When I reached an international level, the fact that I was a girl started
getting more and more attention, but I was too far along by that stage.”

So much has been written about the difficulties Wolff has and might endure,
breaking out in what is still very much a man’s world, that a sexist
narrative almost seems to be being propagated. And yet the sportswoman
herself has rarely complained about discrimination. “I’m a great believer
that if you put yourself out there you’ve got to be able to take the good
and the bad,” she says. “It’s my choice to do what I do. And I’m open to the
fact that not everybody is going to be for me.” She wasn’t always this
sanguine, she concedes. “There was a moment in my career where I didn’t know
whether to use my femininity or try to show that I was hard and tough. But
my husband helped me a lot. He said: ‘You are a woman and you should be
proud of being a woman. If you feel weak in a situation, don’t be scared to
show that.’”

Her looks have been a help and a hindrance. She’s been patronisingly called “a
blonde dreaming of being a Formula One driver” and “a deliberate marketing
ploy by Williams to drum up publicity” – and F1 mogul Bernie Ecclestone once
quipped: “If Susie’s as quick in a car as she looks good out of a car,
she’ll be a huge asset.” Wolff deals with these slights in much the same way
as she does boy racers. “I’m going to use every advantage I’ve got to get me
to the top,” she maintains. “So if it helps being female then I’m not going
to hide away from that fact. It’s a tough line to manoeuvre – and I don’t
think you’re ever going to stop people saying, ‘Oh well, she’s only here
because she’s a woman’, so I just ignore all that. And let’s face it,” she
grins. “Jenson [Button] does Hugo Boss campaigns and Lewis [Hamilton] is
taking his shirt off in ads and nobody bats an eyelid.”

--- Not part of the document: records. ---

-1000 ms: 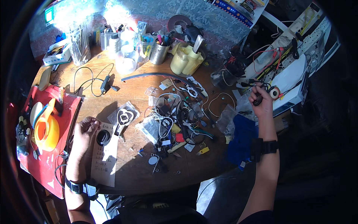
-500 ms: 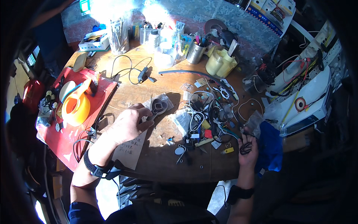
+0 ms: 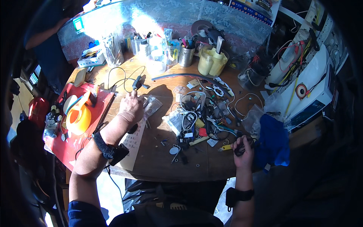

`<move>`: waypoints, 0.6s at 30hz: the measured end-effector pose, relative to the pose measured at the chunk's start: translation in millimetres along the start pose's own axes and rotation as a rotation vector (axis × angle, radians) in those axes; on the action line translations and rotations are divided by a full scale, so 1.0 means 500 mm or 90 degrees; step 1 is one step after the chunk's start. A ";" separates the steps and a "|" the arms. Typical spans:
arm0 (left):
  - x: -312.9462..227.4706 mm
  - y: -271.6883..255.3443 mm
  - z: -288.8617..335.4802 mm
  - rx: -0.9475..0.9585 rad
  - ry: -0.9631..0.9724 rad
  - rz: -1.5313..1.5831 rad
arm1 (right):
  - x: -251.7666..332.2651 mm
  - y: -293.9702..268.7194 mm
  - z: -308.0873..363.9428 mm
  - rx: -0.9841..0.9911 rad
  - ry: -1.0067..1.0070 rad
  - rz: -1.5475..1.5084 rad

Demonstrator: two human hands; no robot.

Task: The person sorts through a cluttered pile of electronic components and cables on a workbench. They pick up various items including wires, connectors, and small devices, untangle them, and place them into containers or separate piles. The person continues to organize the workspace by moving items around and grouping similar components together.

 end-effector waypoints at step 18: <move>-0.118 -0.026 -0.015 0.093 0.404 0.114 | 0.004 0.004 0.004 0.011 -0.009 0.057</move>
Point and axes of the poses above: each hand's wrist, its own z-axis away from the middle knuckle, its own y-axis out of the palm, x = y × z, the point moved 4 cm from there along -z, towards the middle knuckle, and after that the axes turned 5 degrees about y, right-handed, at the moved point
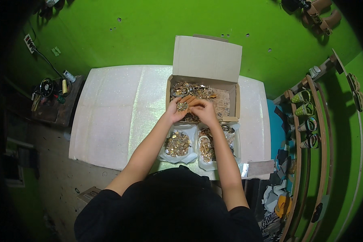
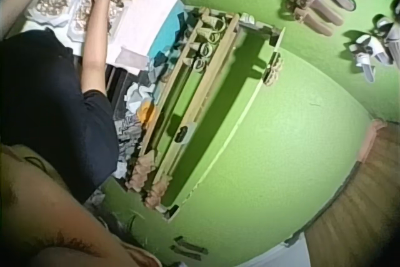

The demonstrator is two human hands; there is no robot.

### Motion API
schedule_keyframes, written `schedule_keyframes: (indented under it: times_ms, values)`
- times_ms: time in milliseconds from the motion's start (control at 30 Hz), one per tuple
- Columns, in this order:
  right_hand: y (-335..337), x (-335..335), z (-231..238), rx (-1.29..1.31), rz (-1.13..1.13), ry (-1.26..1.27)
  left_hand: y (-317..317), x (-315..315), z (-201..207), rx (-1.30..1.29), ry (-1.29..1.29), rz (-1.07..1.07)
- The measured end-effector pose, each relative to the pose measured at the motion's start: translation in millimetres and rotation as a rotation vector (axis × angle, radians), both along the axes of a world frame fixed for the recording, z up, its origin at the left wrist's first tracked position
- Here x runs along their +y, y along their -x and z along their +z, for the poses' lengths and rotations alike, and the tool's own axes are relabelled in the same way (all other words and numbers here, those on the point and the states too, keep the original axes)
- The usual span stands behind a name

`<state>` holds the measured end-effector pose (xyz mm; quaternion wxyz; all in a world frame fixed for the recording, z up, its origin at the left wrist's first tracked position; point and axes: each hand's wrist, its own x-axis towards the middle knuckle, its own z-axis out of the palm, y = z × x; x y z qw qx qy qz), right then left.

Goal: Sorting through a box of metal shoe buckles and placing them into white bins.

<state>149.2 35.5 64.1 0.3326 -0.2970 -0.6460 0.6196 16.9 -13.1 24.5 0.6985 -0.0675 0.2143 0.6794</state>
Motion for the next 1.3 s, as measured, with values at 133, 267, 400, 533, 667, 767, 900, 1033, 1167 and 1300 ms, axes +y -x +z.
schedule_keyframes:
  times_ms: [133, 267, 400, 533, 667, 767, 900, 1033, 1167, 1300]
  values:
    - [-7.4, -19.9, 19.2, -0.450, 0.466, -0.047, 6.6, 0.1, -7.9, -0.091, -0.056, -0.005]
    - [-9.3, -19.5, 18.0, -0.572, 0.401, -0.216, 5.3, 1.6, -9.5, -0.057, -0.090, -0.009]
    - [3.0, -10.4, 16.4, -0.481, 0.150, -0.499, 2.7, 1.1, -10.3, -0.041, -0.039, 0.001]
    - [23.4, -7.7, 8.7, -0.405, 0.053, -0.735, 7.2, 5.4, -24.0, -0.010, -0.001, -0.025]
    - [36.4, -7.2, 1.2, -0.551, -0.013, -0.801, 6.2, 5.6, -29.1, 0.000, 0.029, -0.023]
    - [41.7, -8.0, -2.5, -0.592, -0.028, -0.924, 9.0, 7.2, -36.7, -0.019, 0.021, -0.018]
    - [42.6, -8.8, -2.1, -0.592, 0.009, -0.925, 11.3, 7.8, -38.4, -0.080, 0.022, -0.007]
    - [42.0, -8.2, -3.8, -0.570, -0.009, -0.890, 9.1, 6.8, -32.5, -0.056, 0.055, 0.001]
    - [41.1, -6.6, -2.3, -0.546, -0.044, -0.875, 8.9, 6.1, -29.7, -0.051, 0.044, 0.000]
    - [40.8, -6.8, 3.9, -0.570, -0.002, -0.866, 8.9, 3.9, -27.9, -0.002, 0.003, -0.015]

Wolff will play the game in so far as she has to, but draws the line at
gimmickry. When DTM – the German Touring Car series for which she used to
compete – gave her a pink car, she found the cliché tiresome. Just as she
did when they offered her a “pit guy” instead of a “pit girl”. “It’s
motorsport: they shouldn’t be changing it for me. I’d much rather people
were looking at beautiful girls than some guy in tight white trousers and a
tight white T-shirt. Plus,” she chuckles, “I don’t want to sound nasty, but
he wasn’t exactly buff.” Wolff gets on well with the pit girls. “People say
that I’m brave, but could I get into a bikini, walk onto the starting grid
and have hundreds of men analysing every body part? Never in a million
years. They’re the brave ones, not me.”

Her training regime may be as ferocious as a man’s (she lifts weight five days
a week to cope with a G-force that can feel as heavy as 40 kilos against her
head and neck) but in every other respect she’s a typical thirty-something
woman. “I don’t feel right if I don’t have a manicure. I love handbags and I
love shopping. My girlfriends are normal girls. I may not go shopping with
them on a race weekend but I always love to see what they’ve bought.”

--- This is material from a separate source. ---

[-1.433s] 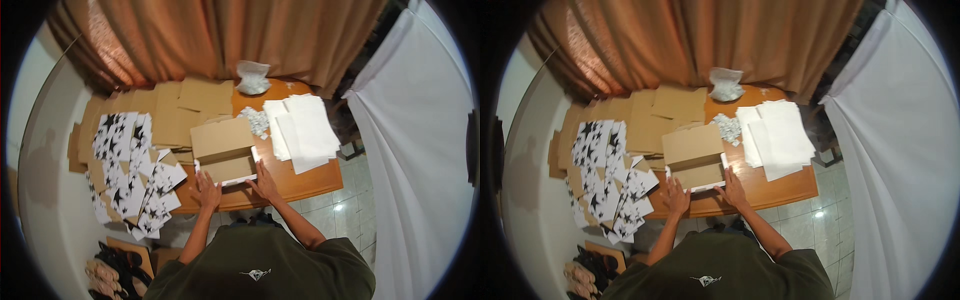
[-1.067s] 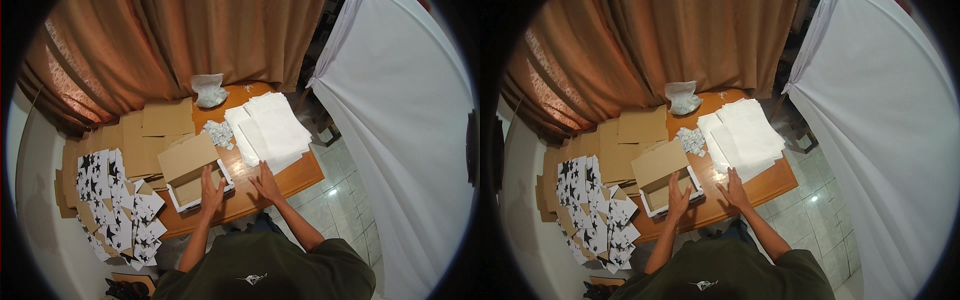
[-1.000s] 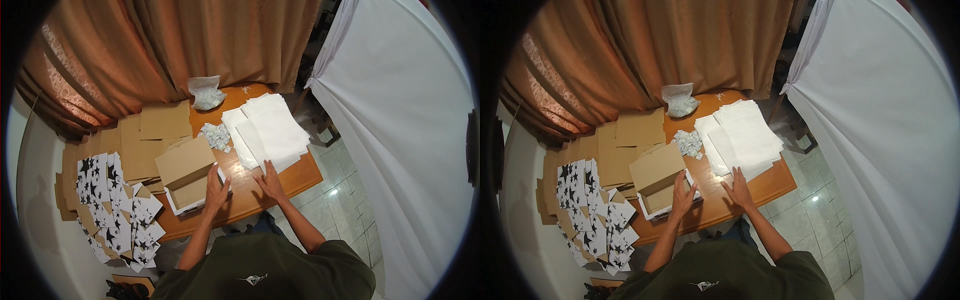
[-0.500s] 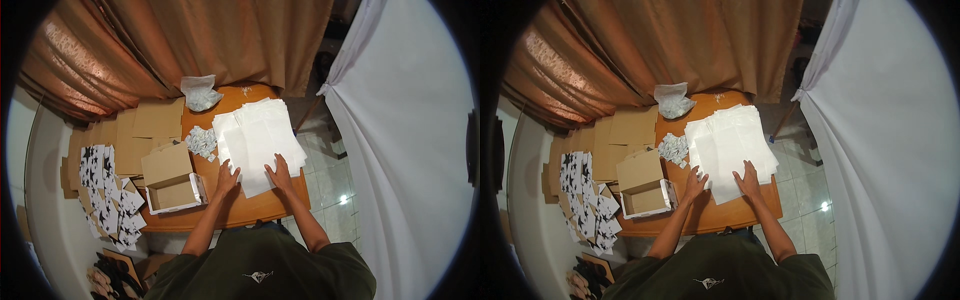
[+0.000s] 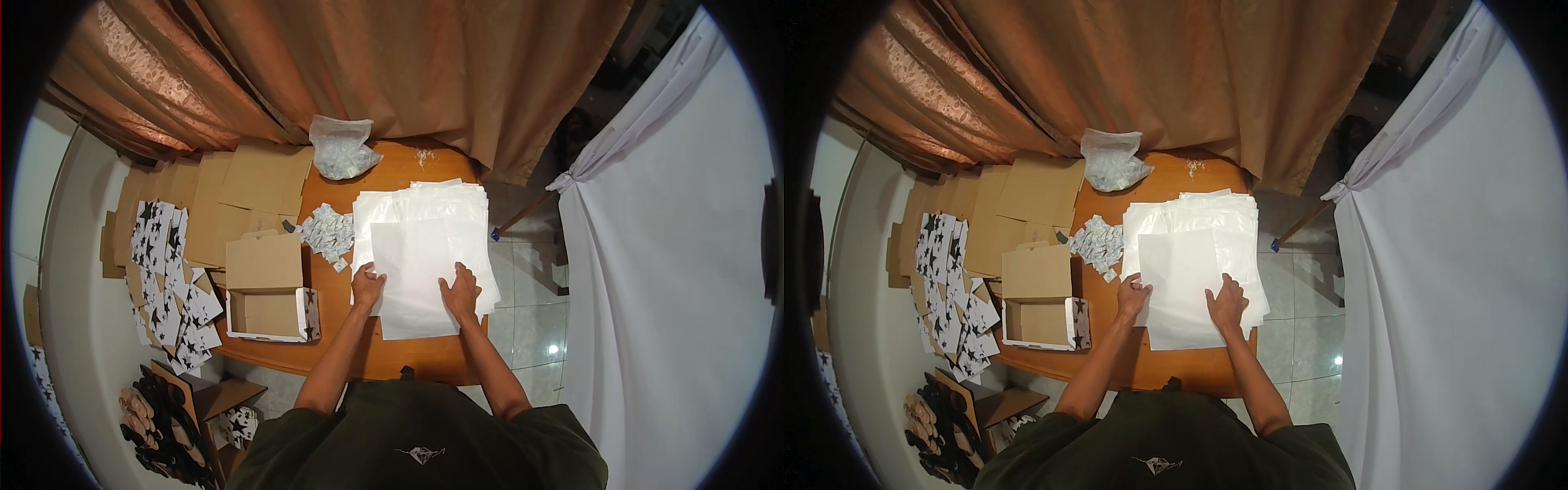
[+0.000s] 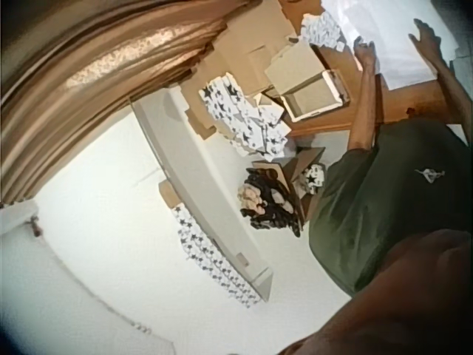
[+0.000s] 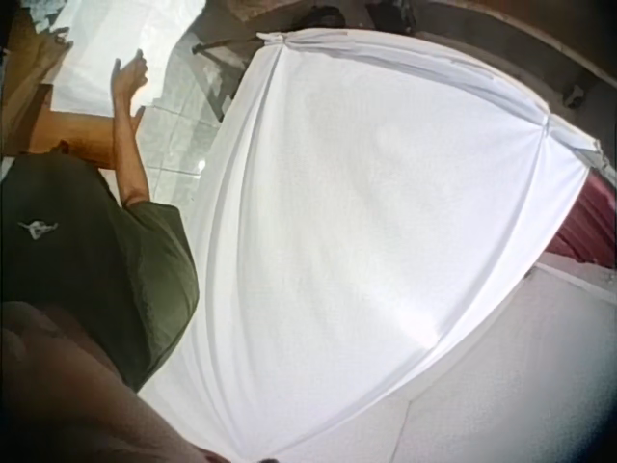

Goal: The recorder assembles cardboard shoeboxes by folding the pre-cut pieces and then placing paper liners inside the finished boxes.

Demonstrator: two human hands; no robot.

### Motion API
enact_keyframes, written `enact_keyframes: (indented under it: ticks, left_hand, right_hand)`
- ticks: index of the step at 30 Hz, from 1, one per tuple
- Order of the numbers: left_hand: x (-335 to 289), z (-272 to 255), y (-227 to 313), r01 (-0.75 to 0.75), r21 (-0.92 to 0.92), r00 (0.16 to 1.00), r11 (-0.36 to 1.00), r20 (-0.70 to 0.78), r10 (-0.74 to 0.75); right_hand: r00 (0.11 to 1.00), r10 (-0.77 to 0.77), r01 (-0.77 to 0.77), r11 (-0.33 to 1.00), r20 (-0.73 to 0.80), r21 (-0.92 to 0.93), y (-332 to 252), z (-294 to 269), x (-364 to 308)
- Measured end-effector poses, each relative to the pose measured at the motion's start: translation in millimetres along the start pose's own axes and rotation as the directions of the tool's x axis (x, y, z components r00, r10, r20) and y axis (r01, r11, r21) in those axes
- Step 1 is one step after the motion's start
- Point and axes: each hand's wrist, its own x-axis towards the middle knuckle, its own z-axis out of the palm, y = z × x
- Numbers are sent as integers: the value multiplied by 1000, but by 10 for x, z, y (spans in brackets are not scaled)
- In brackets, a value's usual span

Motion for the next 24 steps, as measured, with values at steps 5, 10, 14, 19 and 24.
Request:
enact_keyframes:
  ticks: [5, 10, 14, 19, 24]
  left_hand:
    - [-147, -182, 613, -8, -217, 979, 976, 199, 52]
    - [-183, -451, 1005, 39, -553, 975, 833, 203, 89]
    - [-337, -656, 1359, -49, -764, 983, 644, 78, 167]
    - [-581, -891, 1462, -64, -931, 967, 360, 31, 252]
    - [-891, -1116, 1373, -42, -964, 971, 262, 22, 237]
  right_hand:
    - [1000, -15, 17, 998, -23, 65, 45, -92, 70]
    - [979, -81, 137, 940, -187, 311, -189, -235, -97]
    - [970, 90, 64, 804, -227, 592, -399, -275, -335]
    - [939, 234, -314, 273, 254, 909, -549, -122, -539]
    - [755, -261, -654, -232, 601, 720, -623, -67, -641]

And, of course, I’m guessing that her female friends don’t stand in the
forecourts of Esso stations breathing in the smell of petrol. “That smell,”
she groans. “I think it gets you a little high or something. I’ll smell it
even in my dreams.” Suddenly, her smile fades. “You know what I’ll miss?
Sitting there with the engines revving to hell, just waiting for the lights
to turn. There’s nothing like it: it’s the best feeling in the world.”